YOUR INSTRUCTIONS:
Please restate the material below word for word, from the first line through the one that contains "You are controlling", inclusive.

****************

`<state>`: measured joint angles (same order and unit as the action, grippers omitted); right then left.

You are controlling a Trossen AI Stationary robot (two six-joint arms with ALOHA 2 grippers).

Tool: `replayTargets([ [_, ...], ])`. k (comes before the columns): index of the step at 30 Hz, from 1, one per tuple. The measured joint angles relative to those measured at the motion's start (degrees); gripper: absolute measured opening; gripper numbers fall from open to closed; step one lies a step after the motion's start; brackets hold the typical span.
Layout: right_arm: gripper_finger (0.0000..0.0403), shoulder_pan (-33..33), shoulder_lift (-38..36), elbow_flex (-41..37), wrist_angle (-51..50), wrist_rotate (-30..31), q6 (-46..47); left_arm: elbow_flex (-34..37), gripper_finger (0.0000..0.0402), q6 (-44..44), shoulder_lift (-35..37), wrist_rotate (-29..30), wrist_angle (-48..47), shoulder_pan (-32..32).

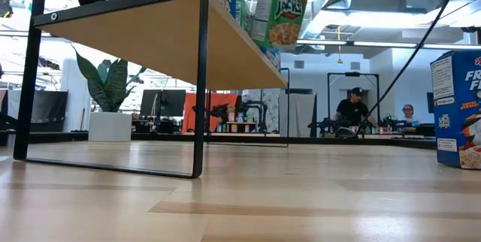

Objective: Stack cereal on shelf
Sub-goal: Put the green cereal box on the shelf aligned with the other green cereal boxes

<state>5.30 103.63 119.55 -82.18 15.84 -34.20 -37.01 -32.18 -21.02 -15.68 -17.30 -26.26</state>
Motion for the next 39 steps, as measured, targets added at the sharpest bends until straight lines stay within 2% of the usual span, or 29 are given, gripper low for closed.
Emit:
replayTargets([
  [3,0.0125,-0.4,0.1,0.0,-0.4,-2.1,-3.2,0.0,0.0286,-0.6,0.0,1.5,0.0,0.0],
  [11,0.0125,-0.7,0.0,0.0,0.0,-2.3,-12.2,0.0,0.0286,-0.7,0.0,5.8,0.2,0.0],
  [21,0.0125,-0.9,3.1,0.1,0.2,-3.7,-15.5,0.0,0.0286,-0.6,0.0,8.1,0.3,0.0],
  [30,0.0127,-0.4,3.0,0.0,1.4,-3.6,-17.3,0.0,0.0286,-0.6,0.0,8.8,0.5,0.0],
  [39,0.0159,-0.6,2.9,0.0,1.8,-4.2,-17.3,0.0,0.0286,0.0,0.0,10.1,0.5,0.0],
])
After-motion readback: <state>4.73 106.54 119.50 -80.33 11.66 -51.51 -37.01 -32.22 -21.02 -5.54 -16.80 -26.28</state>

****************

RESULT OF THE EXERCISE:
`<state>`: measured joint angles (same order and unit as the action, grippers omitted); right then left.

You are controlling a Trossen AI Stationary robot (two six-joint arms with ALOHA 2 grippers).

This output completes the exercise.